Menu

#3543 Correct %p printf() formatting on big-endian platforms

closed-fixed
None
other
5
2023-02-04
2021-11-12
No

When using the %p format specifier in a format string with the standard library function printf() on big-endian platforms, the hex-formatted pointer value has the bytes output in the wrong order. For example, a pointer with value of 0x87a1 is output as "0xa187".

It would be desirable if the standard library code could be corrected to fix this minor flaw. Filing as a feature request because at the moment it is only an annoyance rather than outright broken or unusable.
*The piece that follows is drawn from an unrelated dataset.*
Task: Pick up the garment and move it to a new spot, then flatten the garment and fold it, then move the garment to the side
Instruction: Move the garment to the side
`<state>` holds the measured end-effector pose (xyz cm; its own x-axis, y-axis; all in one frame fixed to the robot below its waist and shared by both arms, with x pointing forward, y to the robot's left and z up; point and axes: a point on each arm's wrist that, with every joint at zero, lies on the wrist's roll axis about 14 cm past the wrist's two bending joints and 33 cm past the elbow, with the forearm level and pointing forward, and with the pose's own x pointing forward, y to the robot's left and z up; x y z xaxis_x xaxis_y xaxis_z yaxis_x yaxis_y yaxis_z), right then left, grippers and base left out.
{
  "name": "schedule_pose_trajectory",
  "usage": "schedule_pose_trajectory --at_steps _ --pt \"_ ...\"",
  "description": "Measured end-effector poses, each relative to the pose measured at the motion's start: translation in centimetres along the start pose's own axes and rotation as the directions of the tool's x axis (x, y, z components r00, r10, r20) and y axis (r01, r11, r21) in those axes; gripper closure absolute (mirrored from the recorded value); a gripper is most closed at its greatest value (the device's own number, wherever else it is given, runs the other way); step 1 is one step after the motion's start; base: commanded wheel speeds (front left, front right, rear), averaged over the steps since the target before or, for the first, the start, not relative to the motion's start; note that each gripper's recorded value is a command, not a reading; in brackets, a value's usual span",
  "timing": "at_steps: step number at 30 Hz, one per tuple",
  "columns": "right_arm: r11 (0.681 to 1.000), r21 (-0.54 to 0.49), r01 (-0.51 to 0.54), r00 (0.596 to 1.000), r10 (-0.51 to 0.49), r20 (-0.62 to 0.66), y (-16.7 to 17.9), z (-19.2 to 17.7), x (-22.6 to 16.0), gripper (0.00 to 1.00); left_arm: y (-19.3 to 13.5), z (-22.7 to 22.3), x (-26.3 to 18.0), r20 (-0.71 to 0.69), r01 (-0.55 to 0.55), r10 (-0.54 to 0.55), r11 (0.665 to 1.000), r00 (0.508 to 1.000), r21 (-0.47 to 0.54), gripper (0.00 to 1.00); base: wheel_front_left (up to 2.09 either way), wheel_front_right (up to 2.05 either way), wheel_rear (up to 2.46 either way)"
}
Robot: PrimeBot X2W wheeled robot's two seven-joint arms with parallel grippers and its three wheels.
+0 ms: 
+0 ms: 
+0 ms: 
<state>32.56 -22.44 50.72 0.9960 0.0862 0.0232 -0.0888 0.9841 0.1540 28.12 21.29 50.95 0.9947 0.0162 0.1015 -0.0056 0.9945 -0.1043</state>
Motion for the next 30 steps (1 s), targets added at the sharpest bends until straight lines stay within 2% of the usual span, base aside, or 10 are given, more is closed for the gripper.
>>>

The following test program illustrates the issue:

#include <stdint.h>
#include <stdio.h>

#define UCSIM_IF (*(volatile unsigned char *)0x5800)

static int foo;

int putchar(int c) {
    UCSIM_IF = 'p'; // Print command
    UCSIM_IF = (unsigned char)c;
    return c;
}

void main(void) {
    const int *p = &foo;
    printf("printf() pointer formatting: uintptr_t = 0x%04x, %%p = %p\n", (uintptr_t)p, p);
    while(1);
}

Compile as follows for each of a representative platform that is big-endian (STM8) and little-endian (Z80):

sdcc -mstm8 -o test_stm8.ihx test.c
sdcc -mz80 -o test_z80.ihx test.c

Run the test binaries under uCsim:

sstm8 -t STM8S -I if=rom[0x5800] -g test_stm8.ihx
sz80 -t Z80 -I if=rom[0x5800] -g test_z80.ihx

The output is as follows:

STM8: printf() pointer formatting: uintptr_t = 0x0001, %p = 0x0100
Z80: printf() pointer formatting: uintptr_t = 0x8000, %p = 0x8000

As can be seen, the STM8 %p formatting has the bytes transposed.

I believe - correct me if I'm wrong - the only platforms supported by SDCC that are big-endian are STM8 and HC08/S08. Perhaps just a simple modification will be needed to the printf() code to test if it is being compiled for those platforms and swap the order of pointer byte output in those cases.

Discussion

  • Basil Hussain

    Basil Hussain - 2021-11-13

    I have made modifications to printf() and now output is correct for big-endian platform:

    Z80: printf() pointer formatting: uintptr_t = 0x8000, %p = 0x8000
    STM8: printf() pointer formatting: uintptr_t = 0x0001, %p = 0x0001

    It appears the printf() implementation in printf_large.c is the only one that needed modifying; all others were either 'small' and didn't implement %p or were MCS51-specific (i.e. little-endian).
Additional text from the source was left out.